* [YOUR TASK]: All lines below containing "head" are to be listed.
┌──
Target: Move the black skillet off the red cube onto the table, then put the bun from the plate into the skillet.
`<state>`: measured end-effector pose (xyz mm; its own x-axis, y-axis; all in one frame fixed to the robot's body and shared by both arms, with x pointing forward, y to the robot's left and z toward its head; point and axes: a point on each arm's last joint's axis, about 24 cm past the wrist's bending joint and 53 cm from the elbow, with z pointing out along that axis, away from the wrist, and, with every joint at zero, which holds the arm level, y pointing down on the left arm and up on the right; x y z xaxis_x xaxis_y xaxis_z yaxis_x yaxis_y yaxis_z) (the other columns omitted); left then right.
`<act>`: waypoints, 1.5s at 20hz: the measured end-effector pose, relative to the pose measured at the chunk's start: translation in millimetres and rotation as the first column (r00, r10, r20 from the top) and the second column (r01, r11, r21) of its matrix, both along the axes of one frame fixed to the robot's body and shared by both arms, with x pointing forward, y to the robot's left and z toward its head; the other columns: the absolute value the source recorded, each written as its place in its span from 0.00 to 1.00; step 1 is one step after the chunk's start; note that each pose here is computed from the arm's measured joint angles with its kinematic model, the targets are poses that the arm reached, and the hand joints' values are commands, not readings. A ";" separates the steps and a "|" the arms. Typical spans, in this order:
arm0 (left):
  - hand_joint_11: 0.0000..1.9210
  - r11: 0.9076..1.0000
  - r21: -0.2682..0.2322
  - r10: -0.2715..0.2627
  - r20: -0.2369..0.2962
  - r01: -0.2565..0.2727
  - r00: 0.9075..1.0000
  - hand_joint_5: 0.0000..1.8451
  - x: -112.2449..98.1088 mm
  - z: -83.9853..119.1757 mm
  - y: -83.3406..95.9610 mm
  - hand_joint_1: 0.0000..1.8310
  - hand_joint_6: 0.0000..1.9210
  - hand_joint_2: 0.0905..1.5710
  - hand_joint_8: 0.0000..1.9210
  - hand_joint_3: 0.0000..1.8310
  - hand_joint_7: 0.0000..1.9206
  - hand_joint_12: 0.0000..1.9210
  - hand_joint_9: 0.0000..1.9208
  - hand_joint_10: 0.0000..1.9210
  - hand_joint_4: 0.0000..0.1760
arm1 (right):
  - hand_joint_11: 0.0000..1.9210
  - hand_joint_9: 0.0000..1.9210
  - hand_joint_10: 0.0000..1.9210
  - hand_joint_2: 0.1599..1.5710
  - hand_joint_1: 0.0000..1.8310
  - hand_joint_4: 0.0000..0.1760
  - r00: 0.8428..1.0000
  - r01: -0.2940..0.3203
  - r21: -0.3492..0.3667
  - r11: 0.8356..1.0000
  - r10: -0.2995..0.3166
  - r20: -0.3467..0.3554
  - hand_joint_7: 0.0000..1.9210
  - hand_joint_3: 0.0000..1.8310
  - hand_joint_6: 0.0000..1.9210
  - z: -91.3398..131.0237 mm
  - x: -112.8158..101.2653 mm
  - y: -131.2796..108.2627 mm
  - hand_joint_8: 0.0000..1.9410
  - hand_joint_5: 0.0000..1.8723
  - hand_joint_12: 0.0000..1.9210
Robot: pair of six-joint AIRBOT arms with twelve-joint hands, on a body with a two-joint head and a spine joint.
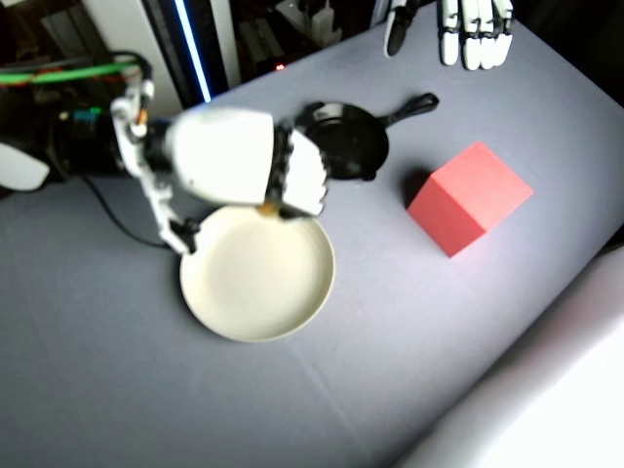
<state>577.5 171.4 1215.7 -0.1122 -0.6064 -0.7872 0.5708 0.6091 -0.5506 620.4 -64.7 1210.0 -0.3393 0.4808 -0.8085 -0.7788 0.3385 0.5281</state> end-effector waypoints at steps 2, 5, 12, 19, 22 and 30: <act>0.00 1.000 0.004 0.028 0.015 -0.028 1.000 0.14 -0.2 3.9 8.7 0.08 0.01 0.69 0.00 0.01 0.15 0.50 0.18 0.01 0.13 | 0.41 0.47 0.58 0.70 0.67 0.00 0.994 -0.112 0.023 0.993 0.112 -0.004 0.48 0.00 0.56 -2.0 -18.7 36.2 0.62 0.46 0.71; 0.00 0.997 0.004 0.077 0.038 -0.077 0.996 0.13 0.6 9.5 22.5 0.06 0.00 0.74 0.00 0.01 0.17 0.55 0.19 0.01 0.20 | 0.34 0.36 0.77 0.77 0.64 0.00 0.981 -0.192 0.005 0.981 0.192 -0.003 0.37 0.00 0.61 -7.6 -33.3 70.9 0.82 0.42 0.88; 0.00 0.994 -0.008 0.110 0.060 -0.109 0.992 0.15 -3.8 13.8 32.5 0.05 0.00 0.83 0.00 0.01 0.21 0.59 0.23 0.00 0.00 | 0.01 0.10 0.14 0.62 0.56 0.46 0.982 -0.185 -0.084 0.979 0.179 -0.066 0.11 0.00 0.06 -40.9 -24.1 99.2 0.15 0.22 0.44; 0.00 0.993 -0.008 0.114 0.053 -0.114 0.992 0.16 -3.6 12.2 33.4 0.07 0.00 0.79 0.00 0.00 0.21 0.58 0.23 0.00 0.00 | 0.00 0.18 0.01 0.62 0.50 0.50 0.980 -0.183 -0.111 0.977 0.173 -0.097 0.17 0.00 0.00 -53.7 -23.3 104.6 0.00 0.21 0.53; 0.00 0.992 -0.013 0.124 0.048 -0.123 0.991 0.16 -4.0 11.5 35.4 0.07 0.00 0.78 0.00 0.00 0.21 0.57 0.23 0.00 0.01 | 0.00 0.13 0.00 0.60 0.49 0.45 0.980 -0.178 -0.103 0.979 0.167 -0.105 0.13 0.00 0.00 -51.8 -22.7 101.9 0.00 0.17 0.45; 0.00 0.990 -0.020 0.141 0.066 -0.140 0.988 0.16 -7.3 15.7 42.4 0.05 0.00 0.78 0.00 0.00 0.22 0.54 0.22 0.00 0.17 | 0.00 0.00 0.00 0.58 0.40 0.66 0.995 -0.019 0.084 0.996 0.027 -0.098 0.00 0.01 0.00 -10.1 -9.8 -3.1 0.00 0.00 0.00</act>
<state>570.2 213.9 1231.4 0.0276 -0.6247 -0.7804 0.5162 0.6775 -0.5240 610.6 -67.8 1199.8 -0.4276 0.5363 -0.7277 -0.7281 0.2727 0.6289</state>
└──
* [ANSWER TO THIS TASK]:
`<state>`: measured end-effector pose (xyz mm; its own x-axis, y-axis; all in one frame fixed to the robot's body and shared by both arms, with x pointing forward, y to the robot's left and z toward its head; point and axes: a point on each arm's last joint's axis, about 24 cm past the wrist's bending joint and 53 cm from the elbow, with z pointing out along that axis, away from the wrist, and, with every joint at zero, which holds the arm level, y pointing down on the left arm and up on the right; x y z xaxis_x xaxis_y xaxis_z yaxis_x yaxis_y yaxis_z) (the other columns omitted); left then right.
`<act>`: waypoints, 1.5s at 20hz: the measured end-effector pose, relative to the pose measured at the chunk's start: translation in millimetres and rotation as the first column (r00, r10, r20 from the top) and the second column (r01, r11, r21) of its matrix, both along the axes of one frame fixed to the robot's body and shared by both arms, with x pointing forward, y to the robot's left and z toward its head; the other columns: the absolute value the source recorded, each written as its place in its span from 0.00 to 1.00; step 1 is one step after the chunk's start; note that each pose here is computed from the arm's measured joint angles with its kinematic model, the targets are poses that the arm reached, and the hand joints' values are commands, not readings. A ";" separates the steps and a "|" the arms. Typical spans, in this order:
Robot: pair of six-joint AIRBOT arms with twelve-joint hands, on a body with a two-joint head and a spine joint.

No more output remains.